* Your goal: Transcribe the data below verbatim from the line with "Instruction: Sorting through" to the line with "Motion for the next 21". Include both of those lines.

* Records contained in a dataset:

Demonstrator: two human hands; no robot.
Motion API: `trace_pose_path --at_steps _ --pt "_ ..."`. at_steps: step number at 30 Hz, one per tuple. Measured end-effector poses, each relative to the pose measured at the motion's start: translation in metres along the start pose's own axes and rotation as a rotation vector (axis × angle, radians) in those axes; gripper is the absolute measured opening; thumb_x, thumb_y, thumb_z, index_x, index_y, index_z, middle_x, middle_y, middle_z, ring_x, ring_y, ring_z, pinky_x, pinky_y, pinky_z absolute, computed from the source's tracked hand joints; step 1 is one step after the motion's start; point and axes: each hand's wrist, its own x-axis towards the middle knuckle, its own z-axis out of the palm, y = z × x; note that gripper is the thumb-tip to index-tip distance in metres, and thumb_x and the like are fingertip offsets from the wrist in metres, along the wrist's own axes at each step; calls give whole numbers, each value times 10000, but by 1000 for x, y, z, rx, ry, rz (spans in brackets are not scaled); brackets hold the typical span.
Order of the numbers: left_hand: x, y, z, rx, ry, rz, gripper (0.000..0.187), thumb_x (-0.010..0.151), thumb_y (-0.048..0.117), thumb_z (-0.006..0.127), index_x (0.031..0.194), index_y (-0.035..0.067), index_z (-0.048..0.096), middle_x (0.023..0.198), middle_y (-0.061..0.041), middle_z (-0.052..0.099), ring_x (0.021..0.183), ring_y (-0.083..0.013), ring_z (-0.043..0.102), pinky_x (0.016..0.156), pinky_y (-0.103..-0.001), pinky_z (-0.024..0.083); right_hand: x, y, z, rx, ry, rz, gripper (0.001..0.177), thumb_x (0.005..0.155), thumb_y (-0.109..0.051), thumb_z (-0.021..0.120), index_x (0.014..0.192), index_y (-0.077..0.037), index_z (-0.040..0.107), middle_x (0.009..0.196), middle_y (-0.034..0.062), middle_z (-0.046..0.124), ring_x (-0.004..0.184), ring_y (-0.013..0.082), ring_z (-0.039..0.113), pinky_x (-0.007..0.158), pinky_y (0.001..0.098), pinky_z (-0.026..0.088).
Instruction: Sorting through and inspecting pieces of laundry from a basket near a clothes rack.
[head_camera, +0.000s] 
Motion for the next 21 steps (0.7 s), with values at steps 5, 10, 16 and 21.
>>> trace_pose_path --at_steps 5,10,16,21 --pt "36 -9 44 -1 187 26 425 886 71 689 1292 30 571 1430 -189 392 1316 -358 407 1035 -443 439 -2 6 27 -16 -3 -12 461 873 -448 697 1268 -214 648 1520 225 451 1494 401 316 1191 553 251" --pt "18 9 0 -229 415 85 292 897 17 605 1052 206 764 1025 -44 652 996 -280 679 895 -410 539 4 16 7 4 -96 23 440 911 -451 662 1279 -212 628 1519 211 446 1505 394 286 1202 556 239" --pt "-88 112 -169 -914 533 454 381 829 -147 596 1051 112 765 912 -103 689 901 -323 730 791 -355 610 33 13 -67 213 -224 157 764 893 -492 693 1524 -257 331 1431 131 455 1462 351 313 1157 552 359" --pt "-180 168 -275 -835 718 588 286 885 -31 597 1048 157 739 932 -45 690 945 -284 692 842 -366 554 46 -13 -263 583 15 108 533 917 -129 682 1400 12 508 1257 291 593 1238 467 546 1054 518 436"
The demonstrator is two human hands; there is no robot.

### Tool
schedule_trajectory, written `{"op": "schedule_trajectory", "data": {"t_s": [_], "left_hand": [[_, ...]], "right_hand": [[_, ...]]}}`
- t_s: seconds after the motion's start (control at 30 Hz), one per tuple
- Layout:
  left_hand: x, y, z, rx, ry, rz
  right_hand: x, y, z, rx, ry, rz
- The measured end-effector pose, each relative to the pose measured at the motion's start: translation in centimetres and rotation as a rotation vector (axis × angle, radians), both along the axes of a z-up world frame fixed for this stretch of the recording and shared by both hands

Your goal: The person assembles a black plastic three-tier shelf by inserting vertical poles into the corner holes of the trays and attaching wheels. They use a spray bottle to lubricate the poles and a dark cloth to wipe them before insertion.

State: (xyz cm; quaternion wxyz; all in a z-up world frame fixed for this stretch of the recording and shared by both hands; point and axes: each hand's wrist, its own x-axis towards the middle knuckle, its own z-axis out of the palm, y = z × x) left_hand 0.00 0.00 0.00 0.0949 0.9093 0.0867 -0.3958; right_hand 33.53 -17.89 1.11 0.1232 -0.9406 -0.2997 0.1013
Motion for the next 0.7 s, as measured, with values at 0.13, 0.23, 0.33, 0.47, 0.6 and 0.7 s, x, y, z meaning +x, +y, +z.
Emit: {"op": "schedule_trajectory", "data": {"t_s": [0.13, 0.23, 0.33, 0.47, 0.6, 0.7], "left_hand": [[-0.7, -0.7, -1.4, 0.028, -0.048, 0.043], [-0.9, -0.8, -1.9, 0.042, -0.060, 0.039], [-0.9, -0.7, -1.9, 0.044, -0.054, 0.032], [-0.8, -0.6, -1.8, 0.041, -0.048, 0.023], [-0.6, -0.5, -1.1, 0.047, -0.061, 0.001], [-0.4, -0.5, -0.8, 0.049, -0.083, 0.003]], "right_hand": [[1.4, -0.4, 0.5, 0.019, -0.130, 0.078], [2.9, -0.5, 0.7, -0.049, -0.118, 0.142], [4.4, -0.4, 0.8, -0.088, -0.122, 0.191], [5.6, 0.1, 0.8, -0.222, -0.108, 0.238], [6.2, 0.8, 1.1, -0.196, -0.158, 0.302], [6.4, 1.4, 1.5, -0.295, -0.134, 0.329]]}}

* Finished exercise:
Instruction: Sorting through and inspecting pieces of laundry from a basket near a clothes rack.
[head_camera, +0.000s] 
Motion for the next 21 steps (0.7 s), with values at steps 5, 10, 16 and 21.

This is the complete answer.